Job Overview
We are seeking an experienced Staff Site Reliability Engineer to lead the scaling of our infrastructure, observability, and performance across the business. This high-trust, high-impact role requires a technical expert who can architect resilient systems, mentor engineers, and drive org-wide reliability strategy.
Key Responsibilities
* Own and evolve our SRE architecture and roadmap from CI/CD to incident response
* Design scalable, fault-tolerant systems across cloud infrastructure (GCP/AWS)

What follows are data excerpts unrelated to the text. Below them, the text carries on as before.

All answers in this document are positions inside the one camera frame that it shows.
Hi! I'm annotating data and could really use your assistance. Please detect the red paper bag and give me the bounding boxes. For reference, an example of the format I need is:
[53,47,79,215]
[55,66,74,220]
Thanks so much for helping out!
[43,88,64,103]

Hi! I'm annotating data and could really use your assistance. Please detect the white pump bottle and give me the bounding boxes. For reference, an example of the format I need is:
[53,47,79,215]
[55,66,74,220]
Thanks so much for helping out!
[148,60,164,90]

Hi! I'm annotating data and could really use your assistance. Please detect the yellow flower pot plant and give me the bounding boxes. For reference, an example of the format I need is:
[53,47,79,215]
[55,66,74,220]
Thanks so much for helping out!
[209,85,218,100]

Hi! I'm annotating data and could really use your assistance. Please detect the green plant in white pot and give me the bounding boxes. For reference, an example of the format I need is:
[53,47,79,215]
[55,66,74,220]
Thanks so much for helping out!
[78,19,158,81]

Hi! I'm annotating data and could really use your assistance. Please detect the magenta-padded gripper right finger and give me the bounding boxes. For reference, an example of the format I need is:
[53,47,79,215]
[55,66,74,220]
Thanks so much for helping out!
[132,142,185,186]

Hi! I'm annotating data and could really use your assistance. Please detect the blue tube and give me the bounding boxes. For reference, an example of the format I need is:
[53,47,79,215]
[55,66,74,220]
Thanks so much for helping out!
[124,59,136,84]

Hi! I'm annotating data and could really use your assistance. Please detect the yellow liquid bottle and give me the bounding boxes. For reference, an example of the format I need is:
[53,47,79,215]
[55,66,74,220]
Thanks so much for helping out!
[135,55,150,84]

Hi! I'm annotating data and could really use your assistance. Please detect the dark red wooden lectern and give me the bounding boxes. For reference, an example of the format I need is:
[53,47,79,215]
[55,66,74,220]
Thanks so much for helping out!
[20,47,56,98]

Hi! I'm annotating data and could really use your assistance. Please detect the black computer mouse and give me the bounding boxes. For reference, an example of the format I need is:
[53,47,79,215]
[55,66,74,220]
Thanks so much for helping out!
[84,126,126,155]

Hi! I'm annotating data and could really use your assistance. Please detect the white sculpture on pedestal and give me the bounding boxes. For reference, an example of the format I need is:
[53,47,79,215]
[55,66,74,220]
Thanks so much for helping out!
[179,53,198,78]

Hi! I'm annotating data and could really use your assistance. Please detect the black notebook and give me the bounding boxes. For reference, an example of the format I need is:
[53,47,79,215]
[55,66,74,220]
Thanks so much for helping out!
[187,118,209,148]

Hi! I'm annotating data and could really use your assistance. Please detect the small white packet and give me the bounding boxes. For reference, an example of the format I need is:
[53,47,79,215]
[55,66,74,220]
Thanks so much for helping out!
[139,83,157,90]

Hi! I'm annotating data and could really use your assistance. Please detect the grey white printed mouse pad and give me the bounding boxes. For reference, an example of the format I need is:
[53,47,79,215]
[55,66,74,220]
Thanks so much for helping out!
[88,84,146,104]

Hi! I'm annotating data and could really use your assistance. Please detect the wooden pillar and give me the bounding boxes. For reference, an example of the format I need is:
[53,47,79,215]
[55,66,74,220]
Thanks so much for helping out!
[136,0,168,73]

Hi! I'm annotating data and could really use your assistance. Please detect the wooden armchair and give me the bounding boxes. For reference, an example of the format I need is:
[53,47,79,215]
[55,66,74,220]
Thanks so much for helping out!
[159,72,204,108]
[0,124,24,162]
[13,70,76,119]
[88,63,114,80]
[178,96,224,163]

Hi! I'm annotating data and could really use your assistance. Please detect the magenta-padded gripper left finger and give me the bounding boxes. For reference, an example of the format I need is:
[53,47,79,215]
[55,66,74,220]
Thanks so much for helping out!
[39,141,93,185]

* Define, measure, and enforce SLOs, SLAs, and error budgets org-wide
* Partner with engineering and product leads to embed reliability across teams
* Lead major technical initiatives, incident reviews, and tooling investments
* Mentor engineers, contribute to internal education, and elevate on-call culture
Requirements
* 7+ years in SRE, infrastructure, or DevOps roles in high-scale environments
* Deep systems knowledge cloud-native infra, distributed systems, and automation
* Experience leading technical initiatives and cross-functional projects
* Expertise in observability stacks, CI/CD tooling, and deployment strategies
* Strong communicator who thrives on teaching and building alignment
* Bias toward action, clarity, and long-term thinking
Benefits
We offer a competitive salary and growth path, generous paid time off, inclusive parental leave policies, free food, and equity & ownership opportunities. Our team is passionate about shaping the future of human connection, and we're committed to supporting your personal and professional growth.